A hero’s farewell: Eden Gardens bids adieu to the setting ‘pole star’

When Sourav Ganguly was left out of the Indian team following the e-mail fiasco in 2005,his father told him to quit.

Written by Shamik Chakrabarty | Kolkata | Published: January 19, 2009 1:53 am

When Sourav Ganguly was left out of the Indian team following the e-mail fiasco in 2005,his father told him to quit. Sourav didn’t listen,for he had three more wishes to fulfill — to play a hundred Tests for India,to score a Test century at his beloved Eden Gardens and to retire in front of his home crowd.

While the first two were achieved,backroom politics in the BCCI saw to it that the southpaw did not get to choose his venue for retirement.

Any regret for not bidding adieu in front of a packed Eden Gardens must have vanished after Sunday evening.

Perhaps Sourav owes one to Greg Chappell,as without his arrival in the Indian dressing room,Sourav’s legend would not have been born.
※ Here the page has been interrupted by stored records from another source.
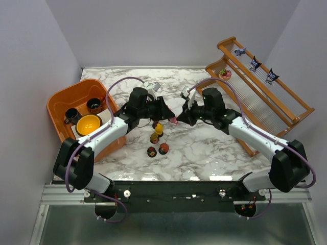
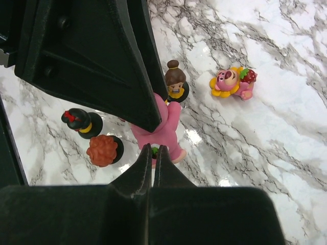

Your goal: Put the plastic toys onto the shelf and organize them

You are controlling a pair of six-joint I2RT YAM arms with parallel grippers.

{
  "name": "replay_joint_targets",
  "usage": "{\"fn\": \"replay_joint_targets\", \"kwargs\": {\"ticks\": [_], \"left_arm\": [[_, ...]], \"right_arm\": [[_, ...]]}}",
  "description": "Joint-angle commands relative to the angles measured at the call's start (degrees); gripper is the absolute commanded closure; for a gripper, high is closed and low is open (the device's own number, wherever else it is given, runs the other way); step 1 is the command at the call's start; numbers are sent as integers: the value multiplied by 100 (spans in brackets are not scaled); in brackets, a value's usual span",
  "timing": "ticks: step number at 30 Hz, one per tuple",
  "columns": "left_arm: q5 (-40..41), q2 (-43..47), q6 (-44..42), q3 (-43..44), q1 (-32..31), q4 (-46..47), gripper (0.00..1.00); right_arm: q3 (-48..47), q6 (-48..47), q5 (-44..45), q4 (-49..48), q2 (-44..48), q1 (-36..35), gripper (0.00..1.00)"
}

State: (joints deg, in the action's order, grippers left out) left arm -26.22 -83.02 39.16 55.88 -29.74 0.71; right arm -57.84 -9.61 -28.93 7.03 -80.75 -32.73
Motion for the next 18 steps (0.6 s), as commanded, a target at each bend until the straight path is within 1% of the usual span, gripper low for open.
{"fn": "replay_joint_targets", "kwargs": {"ticks": [1, 3, 4, 6, 7, 10, 11, 12, 14, 17, 18], "left_arm": [[-25, 208, -136, 143, 12, 149, 42], [64, 295, -215, 134, 12, 88, 34], [221, 322, -259, 143, 12, 9, 26], [406, 453, -435, 143, 20, -62, 17], [511, 506, -496, 134, 21, -210, 12], [1029, 769, -812, 73, 21, -404, 9], [1362, 901, -900, 29, 21, -449, 9], [1521, 972, -1084, -6, 21, -492, 9], [2021, 1191, -1261, -147, 21, -633, 8], [2462, 1472, -1603, -375, 21, -765, 6], [2733, 1534, -1674, -445, 21, -783, 6]], "right_arm": [[-157, -182, 457, 457, 200, -5, 99], [-166, -217, 581, 536, 270, -5, 99], [-183, -243, 764, 580, 288, -5, 99], [-227, -296, 1002, 720, 366, -5, 99], [-219, -314, 1255, 765, 393, -5, 99], [-227, -428, 1748, 888, 525, 21, 99], [-253, -472, 1872, 932, 551, 39, 99], [-271, -472, 2004, 1002, 578, 56, 99], [-289, -498, 2408, 1055, 666, 135, 99], [-385, -630, 3066, 1178, 780, 240, 99], [-420, -665, 3208, 1256, 789, 284, 99]]}}
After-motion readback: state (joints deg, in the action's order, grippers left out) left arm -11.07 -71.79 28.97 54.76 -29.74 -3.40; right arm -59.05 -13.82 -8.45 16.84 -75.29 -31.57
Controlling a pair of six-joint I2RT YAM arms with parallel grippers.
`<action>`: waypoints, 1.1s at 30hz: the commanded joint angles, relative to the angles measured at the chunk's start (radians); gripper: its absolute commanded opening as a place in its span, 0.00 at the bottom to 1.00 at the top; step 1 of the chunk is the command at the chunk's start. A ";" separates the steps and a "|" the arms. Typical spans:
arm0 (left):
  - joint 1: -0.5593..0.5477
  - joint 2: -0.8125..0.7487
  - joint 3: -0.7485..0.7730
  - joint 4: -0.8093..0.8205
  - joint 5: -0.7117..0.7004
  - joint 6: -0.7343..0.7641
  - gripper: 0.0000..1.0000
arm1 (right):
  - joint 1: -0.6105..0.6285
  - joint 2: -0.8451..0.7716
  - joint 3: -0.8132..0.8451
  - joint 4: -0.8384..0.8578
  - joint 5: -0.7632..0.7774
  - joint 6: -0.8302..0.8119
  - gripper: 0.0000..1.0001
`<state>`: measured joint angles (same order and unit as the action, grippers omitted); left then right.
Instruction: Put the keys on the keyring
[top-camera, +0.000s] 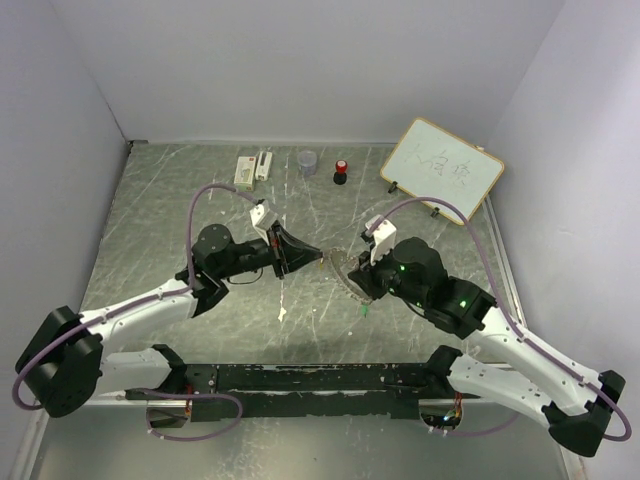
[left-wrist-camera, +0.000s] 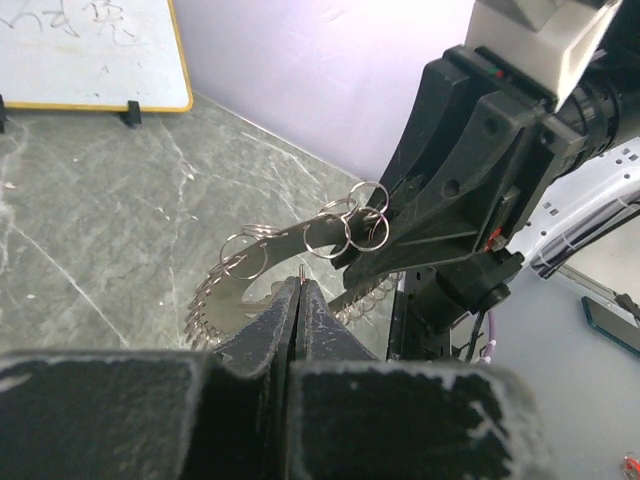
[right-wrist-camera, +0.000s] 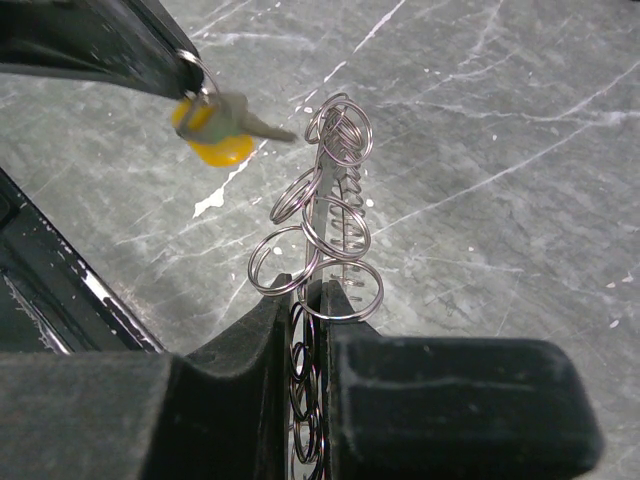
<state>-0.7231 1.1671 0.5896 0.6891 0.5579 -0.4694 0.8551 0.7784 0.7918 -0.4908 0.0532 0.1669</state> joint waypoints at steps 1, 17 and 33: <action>0.005 0.042 0.039 0.087 0.067 -0.043 0.07 | 0.014 0.011 0.058 0.032 0.014 -0.037 0.00; 0.004 0.085 0.172 -0.078 0.071 0.010 0.07 | 0.045 0.051 0.134 -0.040 0.110 -0.115 0.00; 0.009 0.092 0.194 -0.137 0.069 0.034 0.07 | 0.069 0.051 0.140 -0.054 0.149 -0.119 0.00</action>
<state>-0.7212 1.2564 0.7452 0.5541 0.6071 -0.4522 0.9138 0.8387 0.8982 -0.5526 0.1772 0.0616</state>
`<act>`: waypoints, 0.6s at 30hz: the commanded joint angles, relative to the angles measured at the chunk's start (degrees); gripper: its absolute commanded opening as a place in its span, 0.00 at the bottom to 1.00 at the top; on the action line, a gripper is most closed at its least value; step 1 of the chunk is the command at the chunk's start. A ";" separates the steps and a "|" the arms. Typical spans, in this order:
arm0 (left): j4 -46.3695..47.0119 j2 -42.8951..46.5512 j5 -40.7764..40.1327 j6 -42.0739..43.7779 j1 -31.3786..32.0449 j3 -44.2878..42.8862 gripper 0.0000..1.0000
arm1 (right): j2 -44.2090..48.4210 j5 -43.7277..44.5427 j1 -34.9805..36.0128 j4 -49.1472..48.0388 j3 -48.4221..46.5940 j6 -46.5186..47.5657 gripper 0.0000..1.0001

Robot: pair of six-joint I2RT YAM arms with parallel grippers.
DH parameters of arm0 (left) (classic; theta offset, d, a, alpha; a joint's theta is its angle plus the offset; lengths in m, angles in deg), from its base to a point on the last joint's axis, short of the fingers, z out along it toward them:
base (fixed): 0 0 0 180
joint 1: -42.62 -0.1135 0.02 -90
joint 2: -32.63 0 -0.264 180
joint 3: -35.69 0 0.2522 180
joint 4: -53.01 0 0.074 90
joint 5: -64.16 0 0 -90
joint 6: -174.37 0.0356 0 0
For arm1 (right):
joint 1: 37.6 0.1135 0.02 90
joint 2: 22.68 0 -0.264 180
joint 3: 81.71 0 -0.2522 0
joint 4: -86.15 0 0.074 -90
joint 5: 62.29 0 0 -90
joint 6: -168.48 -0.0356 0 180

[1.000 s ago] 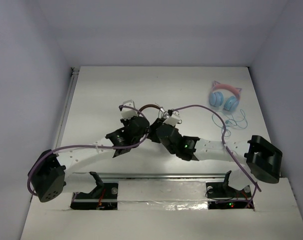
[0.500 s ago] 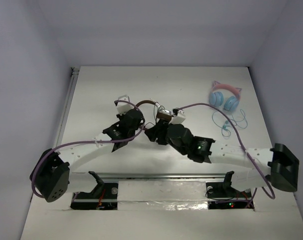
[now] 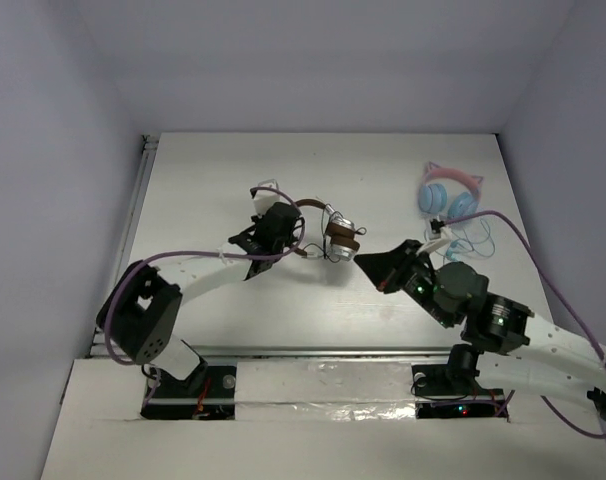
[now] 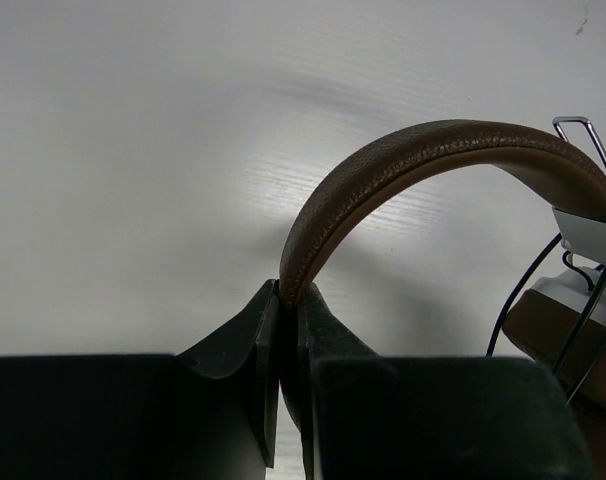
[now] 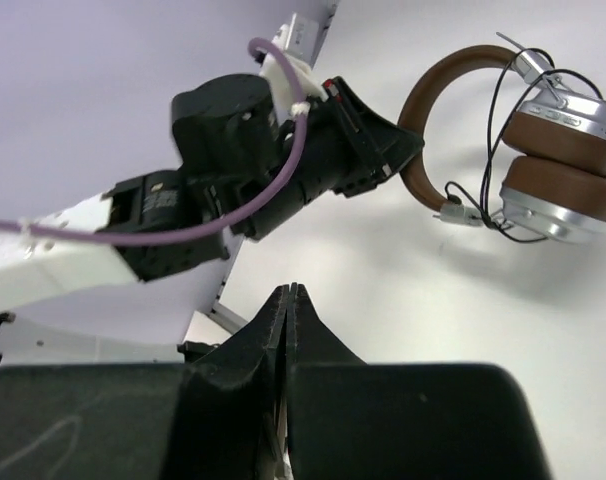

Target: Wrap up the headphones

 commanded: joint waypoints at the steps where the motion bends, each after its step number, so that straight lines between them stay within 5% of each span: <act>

The struggle to re-establish himself in the Indian team after his captaincy was taken away gave birth to Sourav the legend.

The Cricket Association of Bengal celebrated this legend today in a fitting manner at Eden.

It was a unique occasion. The evening saw state Sports Minister Subhas Chakraborty and former Bengal chief minister Siddhartha Shankar Ray share the dais,and ICL and IPL players hugged each other and mingled freely. It was,in fact,an evening that transcended all barriers. In the end,everybody was left with a lump in the throat.

Memories of Sourav’s 13-year-long international career have been etched in gold,a likely reason why the CAB decided to honour him with a 1-kg gold bat.

Dalmiya described Sourav’s journey as the transformation of a man from “flamboyance personified to maturity personified”.

“He debuted for Bengal as a 17-year-old in the Ranji Trophy final in 1990. His innings of 22,under pressure,was all flamboyance. In his last match for Bengal,he made a matured 69 and helped Bengal qualify to the Elite Group,” Dalmiya reminisced. “Cricketing history will remember him as a leader who rescued Indian cricket in a moment of crisis. In my life as a cricket administrator,I haven’t seen any cricketer play with more heart,” he added.

Dalmiya and Sourav were not on talking terms after the latter backed Prasun Mukherjee in the CAB elections a couple of years ago. Today all animosity was buried.

“Dalmiya has been a huge support when I started and throughout my playing days,” said Sourav.

Sports minister Subhas Chakraborty described the former Indian captain as the “pole star” and said he would ask the Calcutta University to confer upon him a “honourary D Lit”. A visibly overwhelmed Sourav thanked all,saying it was an occasion of pride to have played his last match for Bengal. “I don’t think so far any player has retired playing his last match for his state team.”

His words of wisdom for the youngsters: “It’s not just playing for Bengal,but playing for India and surviving there.”